# not just another album this album will change your life!



## deprofundis (Apr 25, 2014)

The uter most angelical ensemble , driven by god himself , just kidding but hardly this album is so splendid i wanted to share it whit you so you could by it see.. en enjoy,rejoice,smile, and says hmm this deprofundis guy in league white the lord

It's called: And on 'Earth, peace woaw,ivan moody l,is quite something , there is some outstanding gesualdo too.

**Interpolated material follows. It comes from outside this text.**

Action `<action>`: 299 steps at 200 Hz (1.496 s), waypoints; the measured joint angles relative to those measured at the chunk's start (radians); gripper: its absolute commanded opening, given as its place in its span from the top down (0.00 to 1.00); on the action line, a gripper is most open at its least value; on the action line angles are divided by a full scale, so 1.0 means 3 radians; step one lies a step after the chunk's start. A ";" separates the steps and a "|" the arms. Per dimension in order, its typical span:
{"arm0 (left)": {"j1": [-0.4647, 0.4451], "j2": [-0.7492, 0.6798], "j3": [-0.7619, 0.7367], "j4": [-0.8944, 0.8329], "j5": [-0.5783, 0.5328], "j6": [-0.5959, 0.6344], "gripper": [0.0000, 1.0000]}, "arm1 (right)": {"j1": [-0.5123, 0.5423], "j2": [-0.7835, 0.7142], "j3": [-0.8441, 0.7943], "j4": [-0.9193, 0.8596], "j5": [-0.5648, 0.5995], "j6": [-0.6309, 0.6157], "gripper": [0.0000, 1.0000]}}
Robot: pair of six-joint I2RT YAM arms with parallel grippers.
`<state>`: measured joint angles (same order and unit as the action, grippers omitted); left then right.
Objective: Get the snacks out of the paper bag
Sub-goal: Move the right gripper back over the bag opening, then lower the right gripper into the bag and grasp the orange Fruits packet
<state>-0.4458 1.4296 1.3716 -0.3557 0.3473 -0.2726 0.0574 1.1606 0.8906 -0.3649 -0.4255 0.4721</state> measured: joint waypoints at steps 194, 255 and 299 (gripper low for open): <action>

beene bene ciao, love yah all, so ,had to share this amazing pick of the month of deprofundis great great album, voice are so unlighten ,mezmerizing you will love it like i did.

:tiphat:


----------



## EddieRUKiddingVarese (Jan 8, 2013)

will give it a listen


----------



## Pugg (Aug 8, 2014)

deprofundis said:


> The uter most angelical ensemble , driven by god himself , just kidding but hardly this album is so splendid i wanted to share it whit you so you could by it see.. en enjoy,rejoice,smile, and says hmm this deprofundis guy in league white the lord
> 
> It's called: And on 'Earth, peace woaw,ivan moody l,is quite something , there is some outstanding gesualdo too.
> 
> ...


Is it on Naxos deprofundis, can't find it so far


----------



## maestro267 (Jul 25, 2009)

Sir...were you drunk when you posted this?


----------



## Marinera (May 13, 2016)

Pugg said:


> Is it on Naxos deprofundis, can't find it so far



View attachment 102612


link here


----------



## Mandryka (Feb 22, 2013)

deprofundis said:


> The uter most angelical ensemble , driven by god himself , just kidding but hardly this album is so splendid i wanted to share it whit you so you could by it see.. en enjoy,rejoice,smile, and says hmm this deprofundis guy in league white the lord
> 
> It's called: And on 'Earth, peace woaw,ivan moody l,is quite something , there is some outstanding gesualdo too.
> 
> ...


Have you heard Ivan Moody's recording of the Akathistos Hymn? It's very evocative.


----------



## janxharris (May 24, 2010)

deprofundis said:


> The uter most angelical ensemble , driven by god himself , just kidding but hardly this album is so splendid i wanted to share it whit you so you could by it see.. en enjoy,rejoice,smile, and says hmm this deprofundis guy in league white the lord
> 
> It's called: And on 'Earth, peace woaw,ivan moody l,is quite something , there is some outstanding gesualdo too.
> 
> ...


On Youtube? ...................


----------



## Pugg (Aug 8, 2014)

Marinera said:


> View attachment 102612
> 
> 
> link here


You are a star, and also very helpful, thank you.


----------